Momentous win sees animal welfare & environmental links recognised at UNEA 5
Vital links between animal welfare and the environmental crises will be formally recognised for the first time at a global level after the adoption of an historic resolution today (Wednesday 2nd March) at the United Nations Environment Assembly (UNEA 5).
At the fifth session of UNEA, in Nairobi, Kenya, a crucial resolution was passed that will help develop a better understanding of the relationship that exists between improving animal welfare and tackling the drivers of wildlife loss, climate change, pollution and pandemic diseases.
The resolution on the Nexus between Animal Welfare, Environment and Sustainable Development calls on the United Nations Environment Programme (UNEP) Executive Director to prepare a report exploring the link between animal welfare, the environment and sustainable development.
This includes stopping biodiversity loss, restoring ecosystems, reducing climate change, pollution and the risk of new infectious diseases that can pass from animals to humans.
A further resolution on Sustainable Nitrogen Management was also passed marking an important victory against nitrogen pollution, an enormous planetary challenge. However, it is a missed opportunity that the goal to halve nitrogen waste globally by 2030 was lost in the negotiations.
Eirini Pitsilidi, Compassion in World Farming’s Global Head of Food Systems Advocacy said:
“This is a momentous decision for animal welfare. Improving animal welfare is vital to securing a sustainable future for animals, people, and the planet so the adoption of this resolution is hugely significant, although it’s just the beginning.

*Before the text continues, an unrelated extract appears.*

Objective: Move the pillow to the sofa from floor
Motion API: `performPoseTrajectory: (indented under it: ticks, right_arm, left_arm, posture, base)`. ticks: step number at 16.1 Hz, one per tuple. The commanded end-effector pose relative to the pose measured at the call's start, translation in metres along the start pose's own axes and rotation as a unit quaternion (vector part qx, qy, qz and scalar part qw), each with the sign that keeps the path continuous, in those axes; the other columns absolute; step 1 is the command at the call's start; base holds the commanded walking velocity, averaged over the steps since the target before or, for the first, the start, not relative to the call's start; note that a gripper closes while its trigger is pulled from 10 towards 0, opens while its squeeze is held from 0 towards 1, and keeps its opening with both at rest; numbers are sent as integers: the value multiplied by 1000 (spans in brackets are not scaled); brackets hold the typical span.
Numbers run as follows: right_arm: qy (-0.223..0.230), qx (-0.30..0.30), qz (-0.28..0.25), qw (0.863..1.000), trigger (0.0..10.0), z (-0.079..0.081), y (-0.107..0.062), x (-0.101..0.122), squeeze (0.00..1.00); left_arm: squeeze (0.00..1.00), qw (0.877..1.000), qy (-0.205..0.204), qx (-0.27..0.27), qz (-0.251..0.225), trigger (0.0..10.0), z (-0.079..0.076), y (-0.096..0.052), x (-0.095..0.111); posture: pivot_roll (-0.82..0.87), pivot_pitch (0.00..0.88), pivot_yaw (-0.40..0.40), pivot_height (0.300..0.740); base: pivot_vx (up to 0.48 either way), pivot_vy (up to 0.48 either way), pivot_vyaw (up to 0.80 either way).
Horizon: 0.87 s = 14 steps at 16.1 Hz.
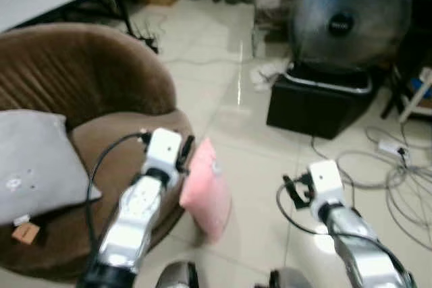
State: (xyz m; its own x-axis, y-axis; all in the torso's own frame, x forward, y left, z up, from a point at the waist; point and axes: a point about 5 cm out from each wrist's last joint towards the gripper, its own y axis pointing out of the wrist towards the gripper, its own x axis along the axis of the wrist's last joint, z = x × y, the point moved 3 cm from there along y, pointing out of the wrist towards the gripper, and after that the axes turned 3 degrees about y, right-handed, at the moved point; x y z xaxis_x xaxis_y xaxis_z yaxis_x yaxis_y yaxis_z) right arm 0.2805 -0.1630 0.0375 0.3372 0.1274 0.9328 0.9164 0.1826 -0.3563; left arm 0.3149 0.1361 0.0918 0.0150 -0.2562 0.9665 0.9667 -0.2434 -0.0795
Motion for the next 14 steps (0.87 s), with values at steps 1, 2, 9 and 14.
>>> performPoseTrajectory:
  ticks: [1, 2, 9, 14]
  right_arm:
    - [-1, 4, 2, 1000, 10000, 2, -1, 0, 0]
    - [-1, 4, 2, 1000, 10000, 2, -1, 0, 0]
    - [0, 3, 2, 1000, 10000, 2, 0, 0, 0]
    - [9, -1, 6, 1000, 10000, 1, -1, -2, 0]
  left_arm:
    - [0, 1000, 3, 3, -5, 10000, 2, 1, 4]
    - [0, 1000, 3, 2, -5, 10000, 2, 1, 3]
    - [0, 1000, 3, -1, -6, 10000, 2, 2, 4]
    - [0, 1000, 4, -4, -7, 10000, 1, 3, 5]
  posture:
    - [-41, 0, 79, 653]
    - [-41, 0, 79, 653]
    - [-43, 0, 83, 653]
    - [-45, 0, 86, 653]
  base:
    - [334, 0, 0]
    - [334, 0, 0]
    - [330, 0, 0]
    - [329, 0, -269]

“It’s now up to all Member States and UNEP to fully implement the resolution agreed today to ensure the improvement of animal welfare and nature protection at country level across the globe.”
Compassion worked as part of a major global movement of animal welfare groups raising support for the adoption of the resolution, under the leadership of Compassion trustee, Josphat Ngonyo and the Africa Network for Animal Welfare (ANAW), together with the World Federation for Animals and AU-IBAR.
Together the groups wrote to environment ministries across the globe urging them to back the resolution, which was universally passed by 193 countries.
The resolution was initiated by the government of Ghana and co-sponsored by six other Member States: Senegal, Burkina Faso, Ethiopia, Democratic Republic of Congo, South Sudan and Pakistan.